Failure to Attend School on April 26, 1999
In his first issue, R.L. contends that insufficient evidence supports the juvenile court's finding that he was not in school on April 26, 1999, because R.L.'s probation officer, Anthony Macias, testified that he had no personal knowledge of any of the alleged violations.
At the hearing, the only evidence about R.L.'s school attendance was Macias's testimony. He testified that R.L. did not attend school for several days after his family moved to a new school district. Before the family moved, Macias met with R.L. and his parents and discussed R.L.'s probation. Because R.L. was having difficulty complying with some of the probation conditions, Macias asked R.L.'s parents to enroll him in the new school within two days of moving. After R.L.'s family moved, Macias contacted R.L.'s old and new schools and spoke with the attendance workers. He learned that although twelve days had passed since R.L. attended his old school, he was not enrolled in the new school. R.L. did not object to any part of Macias's testimony. Later, Macias testified that he had no personal knowledge of any probation violations.
R.L. argues that because Macias stated that he lacked personal knowledge that R.L. was not enrolled in school, the rest of his testimony constituted no evidence. R.L. relies on Lumpkin v. State for the proposition that unobjected-to hearsay testimony lacks probative value and constitutes no evidence for purposes of a sufficiency review. See 524 S.W.2d 302, 305 (Tex. Crim. App. 1975). We disagree.
In the past, courts have held that unobjected-to hearsay testimony lacked probative value and constituted no evidence for purposes of a sufficiency review. Unobjected-to hearsay, however, is no longer denied probative value solely because it is hearsay. See Tex. R. Evid. 802. Macias testified without objection that appellant had missed twelve days of school. Sufficient evidence exists to support the juvenile court's finding that R.L. violated the condition of probation requiring him to attend class every school day. We overrule R.L.'s first issue.
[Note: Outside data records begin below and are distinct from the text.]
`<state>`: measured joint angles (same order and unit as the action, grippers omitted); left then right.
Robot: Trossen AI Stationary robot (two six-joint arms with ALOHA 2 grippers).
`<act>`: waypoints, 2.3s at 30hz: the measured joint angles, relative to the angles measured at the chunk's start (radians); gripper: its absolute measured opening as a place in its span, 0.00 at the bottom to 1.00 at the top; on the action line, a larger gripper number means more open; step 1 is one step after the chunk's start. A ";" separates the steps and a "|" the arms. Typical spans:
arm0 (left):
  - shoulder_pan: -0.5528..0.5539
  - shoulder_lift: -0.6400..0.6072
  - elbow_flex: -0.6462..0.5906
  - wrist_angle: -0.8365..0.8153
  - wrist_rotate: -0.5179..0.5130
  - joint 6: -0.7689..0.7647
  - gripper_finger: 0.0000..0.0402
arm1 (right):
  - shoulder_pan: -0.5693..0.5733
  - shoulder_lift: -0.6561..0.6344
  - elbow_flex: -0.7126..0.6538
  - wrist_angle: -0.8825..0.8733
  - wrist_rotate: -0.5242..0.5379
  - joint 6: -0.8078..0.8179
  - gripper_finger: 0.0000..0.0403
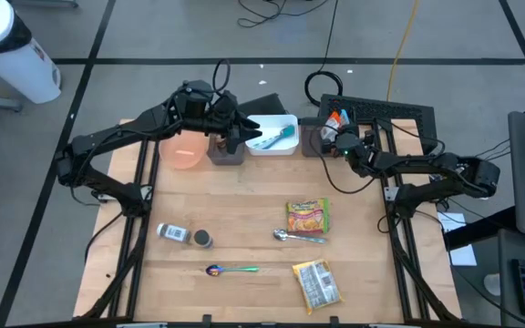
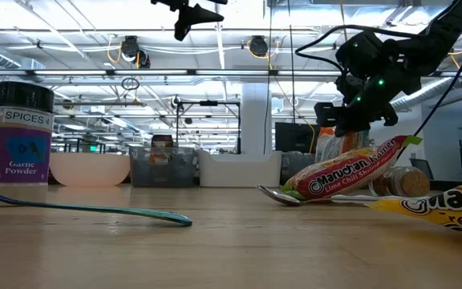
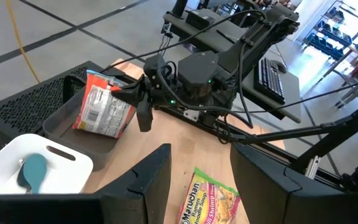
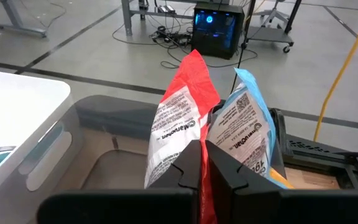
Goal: Pick & Place Food Item
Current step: Put the orange noodle pack into the right black bin, then put the white seasoning bottle into the left black bin
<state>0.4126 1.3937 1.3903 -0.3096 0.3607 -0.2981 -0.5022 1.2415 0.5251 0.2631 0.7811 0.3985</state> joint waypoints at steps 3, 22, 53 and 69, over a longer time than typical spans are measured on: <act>0.000 0.000 0.000 0.000 0.000 0.000 0.44 | 0.000 0.000 0.000 0.000 -0.001 0.000 0.00; 0.000 0.000 0.000 0.000 0.000 -0.001 0.44 | 0.000 0.000 0.000 0.007 -0.001 -0.007 0.27; 0.186 -0.154 0.000 -0.217 0.070 0.162 0.44 | 0.094 -0.331 0.000 0.261 -0.407 -0.165 0.29; 0.027 -0.219 -0.069 -0.602 0.068 0.255 0.44 | 0.307 -0.088 0.000 0.625 -0.598 0.192 0.28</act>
<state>0.4400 1.1742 1.3214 -0.9115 0.4286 -0.0429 -0.1951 1.1537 0.5255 0.8882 0.1829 0.5903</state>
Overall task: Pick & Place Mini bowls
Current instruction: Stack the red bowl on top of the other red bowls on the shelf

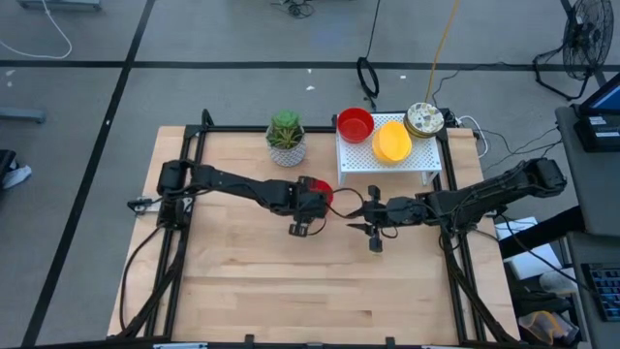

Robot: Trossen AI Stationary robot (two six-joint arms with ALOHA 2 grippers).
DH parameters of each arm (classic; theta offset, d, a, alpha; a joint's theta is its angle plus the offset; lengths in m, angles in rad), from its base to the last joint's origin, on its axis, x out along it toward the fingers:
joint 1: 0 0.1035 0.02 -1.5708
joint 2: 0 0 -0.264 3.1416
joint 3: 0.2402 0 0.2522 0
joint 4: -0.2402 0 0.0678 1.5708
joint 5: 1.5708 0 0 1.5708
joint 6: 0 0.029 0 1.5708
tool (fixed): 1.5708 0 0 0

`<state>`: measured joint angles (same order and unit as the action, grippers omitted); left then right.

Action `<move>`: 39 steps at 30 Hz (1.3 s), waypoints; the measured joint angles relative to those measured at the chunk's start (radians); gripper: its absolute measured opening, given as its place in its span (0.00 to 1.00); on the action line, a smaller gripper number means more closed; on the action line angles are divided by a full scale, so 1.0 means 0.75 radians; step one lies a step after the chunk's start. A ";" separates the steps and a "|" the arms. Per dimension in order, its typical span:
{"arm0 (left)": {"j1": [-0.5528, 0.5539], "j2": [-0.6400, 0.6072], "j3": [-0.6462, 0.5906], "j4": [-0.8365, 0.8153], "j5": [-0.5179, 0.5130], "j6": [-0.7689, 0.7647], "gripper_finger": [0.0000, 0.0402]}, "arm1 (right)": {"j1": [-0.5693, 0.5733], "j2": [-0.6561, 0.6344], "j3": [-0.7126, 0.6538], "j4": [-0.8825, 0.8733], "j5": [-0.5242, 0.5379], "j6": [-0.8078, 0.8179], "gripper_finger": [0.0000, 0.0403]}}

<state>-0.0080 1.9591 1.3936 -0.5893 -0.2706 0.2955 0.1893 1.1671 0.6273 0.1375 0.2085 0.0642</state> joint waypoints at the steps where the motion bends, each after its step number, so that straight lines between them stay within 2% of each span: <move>1: -0.011 -0.012 0.001 0.001 -0.056 0.000 0.42 | 0.000 0.000 0.000 0.000 0.000 0.000 0.27; 5: -0.059 -0.081 0.001 -0.026 -0.188 -0.013 0.50 | -0.003 0.000 0.001 -0.003 0.000 0.002 0.27; 12: -0.161 -0.301 0.001 -0.126 -0.121 -0.082 0.54 | -0.059 0.038 0.003 0.043 0.003 0.003 0.27; 21: -0.282 -0.641 0.002 -0.211 -0.126 -0.504 0.47 | -0.152 0.330 0.023 0.268 0.001 -0.099 0.27; 27: -0.326 -0.797 0.002 -0.220 -0.125 -0.682 0.43 | -0.184 0.557 0.180 0.268 0.002 -0.118 0.27; 31: -0.348 -0.863 0.002 -0.223 -0.094 -0.719 0.41 | -0.191 0.688 0.323 0.136 0.007 -0.150 0.27; 35: -0.375 -0.895 0.002 -0.228 -0.082 -0.752 0.39 | -0.210 0.768 0.440 -0.015 0.011 -0.138 0.27; 39: -0.400 -0.905 0.002 -0.237 -0.080 -0.751 0.38 | -0.220 0.810 0.497 -0.049 0.063 -0.146 0.27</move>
<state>-0.3080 1.2804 1.3949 -0.7673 -0.3309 -0.2680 0.0244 1.7743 1.0000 0.1006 0.2561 -0.0457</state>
Participation in the Camelot Care Program
In his second issue, R.L. contends that his discharge from the Camelot Care program did not constitute a violation of probation. He argues that he was required only to participate in the program and was not required to complete the program.
Shayna Feldman, a Camelot Care representative, testified at the hearing about R.L.'s and his parents's involvement in the program. (1) She explained that R.L. became involved in the program in mid-October 1998 and was discharged March 15, 1999. Camelot Care ended its work with R.L. because "he had reached his full potential." In Feldman's opinion, the program was unsuccessful in affecting R.L.'s behavior because R.L.'s parents did not follow through at home with consequences for R.L.'s behavior. Additionally, it was Feldman's opinion that R.L.'s problem-solving techniques were not adequate for him to understand his behavior. In her opinion, R.L. needed 24-hour supervision in order to keep him from being impulsive and making bad decisions. Feldman explained that R.L. was discharged from the program because neither he nor his parents were participating and cooperating in the program. Feldman concluded that without participating or cooperating in the program, R.L. and his family would not realize any benefit from the program.
Based on Feldman's testimony, we conclude that sufficient evidence exists to support the juvenile court's finding that R.L. violated condition 13 of his probation and failed to participate in the Camelot Care program. R.L.'s second issue is overruled.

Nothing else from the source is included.